[WORK INSTRUCTIONS] Each line in the entries below that holds the string "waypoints" must be copied.

-.-.-

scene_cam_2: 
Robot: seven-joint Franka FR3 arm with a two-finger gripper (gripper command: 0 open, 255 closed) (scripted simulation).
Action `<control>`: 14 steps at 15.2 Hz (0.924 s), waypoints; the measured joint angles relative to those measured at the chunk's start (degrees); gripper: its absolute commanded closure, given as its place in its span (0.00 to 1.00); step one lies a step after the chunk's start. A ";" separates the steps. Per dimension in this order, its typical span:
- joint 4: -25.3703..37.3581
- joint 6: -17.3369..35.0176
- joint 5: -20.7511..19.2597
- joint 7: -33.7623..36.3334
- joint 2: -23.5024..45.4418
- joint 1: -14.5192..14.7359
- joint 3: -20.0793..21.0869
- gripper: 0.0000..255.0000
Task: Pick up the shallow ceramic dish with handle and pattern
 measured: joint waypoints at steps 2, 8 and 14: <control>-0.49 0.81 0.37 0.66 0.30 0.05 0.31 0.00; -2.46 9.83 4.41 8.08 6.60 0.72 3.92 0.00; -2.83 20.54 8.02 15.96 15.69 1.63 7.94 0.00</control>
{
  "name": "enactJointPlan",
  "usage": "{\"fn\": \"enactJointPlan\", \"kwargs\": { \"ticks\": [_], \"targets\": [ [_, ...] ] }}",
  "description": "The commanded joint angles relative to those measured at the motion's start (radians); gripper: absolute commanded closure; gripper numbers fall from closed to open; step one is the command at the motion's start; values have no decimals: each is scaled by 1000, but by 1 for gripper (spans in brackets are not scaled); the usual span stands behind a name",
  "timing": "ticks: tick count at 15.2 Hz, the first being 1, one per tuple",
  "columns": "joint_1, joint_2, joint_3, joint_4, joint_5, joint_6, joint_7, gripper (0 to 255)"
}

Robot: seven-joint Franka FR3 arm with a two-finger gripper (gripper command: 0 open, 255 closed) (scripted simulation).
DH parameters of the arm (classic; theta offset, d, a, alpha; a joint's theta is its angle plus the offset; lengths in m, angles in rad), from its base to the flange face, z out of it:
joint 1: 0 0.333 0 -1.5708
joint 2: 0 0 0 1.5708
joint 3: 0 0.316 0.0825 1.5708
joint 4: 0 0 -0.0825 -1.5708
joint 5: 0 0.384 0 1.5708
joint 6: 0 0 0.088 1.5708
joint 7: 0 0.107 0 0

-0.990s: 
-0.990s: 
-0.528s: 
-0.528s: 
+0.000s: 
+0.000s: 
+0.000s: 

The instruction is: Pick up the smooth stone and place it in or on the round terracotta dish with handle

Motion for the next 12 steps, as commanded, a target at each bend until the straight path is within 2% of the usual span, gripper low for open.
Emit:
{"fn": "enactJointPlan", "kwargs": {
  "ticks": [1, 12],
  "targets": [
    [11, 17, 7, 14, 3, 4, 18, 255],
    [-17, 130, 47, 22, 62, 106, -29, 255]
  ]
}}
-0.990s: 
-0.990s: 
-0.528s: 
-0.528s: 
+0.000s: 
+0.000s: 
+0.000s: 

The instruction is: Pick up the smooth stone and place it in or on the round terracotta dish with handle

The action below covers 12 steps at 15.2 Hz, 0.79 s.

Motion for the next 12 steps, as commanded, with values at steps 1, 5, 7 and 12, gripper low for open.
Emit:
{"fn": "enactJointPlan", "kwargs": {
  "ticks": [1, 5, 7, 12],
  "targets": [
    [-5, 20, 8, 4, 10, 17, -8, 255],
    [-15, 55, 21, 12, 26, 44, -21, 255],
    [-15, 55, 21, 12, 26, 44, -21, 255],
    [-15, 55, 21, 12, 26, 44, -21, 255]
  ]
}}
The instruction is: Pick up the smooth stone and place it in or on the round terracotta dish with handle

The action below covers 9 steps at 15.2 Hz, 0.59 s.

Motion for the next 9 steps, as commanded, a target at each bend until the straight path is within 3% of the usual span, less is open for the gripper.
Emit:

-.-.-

[RESULT]
Action `<control>`: 14 steps at 15.2 Hz (0.924 s), waypoints; the measured joint angles relative to those measured at the chunk's start (degrees); gripper: its absolute commanded closure, given as its place in its span (0.00 to 1.00); step one lies a step after the chunk's start. A ";" separates the steps. Per dimension in this order, its typical span:
 measured: joint waypoints at steps 2, 8 and 14: <control>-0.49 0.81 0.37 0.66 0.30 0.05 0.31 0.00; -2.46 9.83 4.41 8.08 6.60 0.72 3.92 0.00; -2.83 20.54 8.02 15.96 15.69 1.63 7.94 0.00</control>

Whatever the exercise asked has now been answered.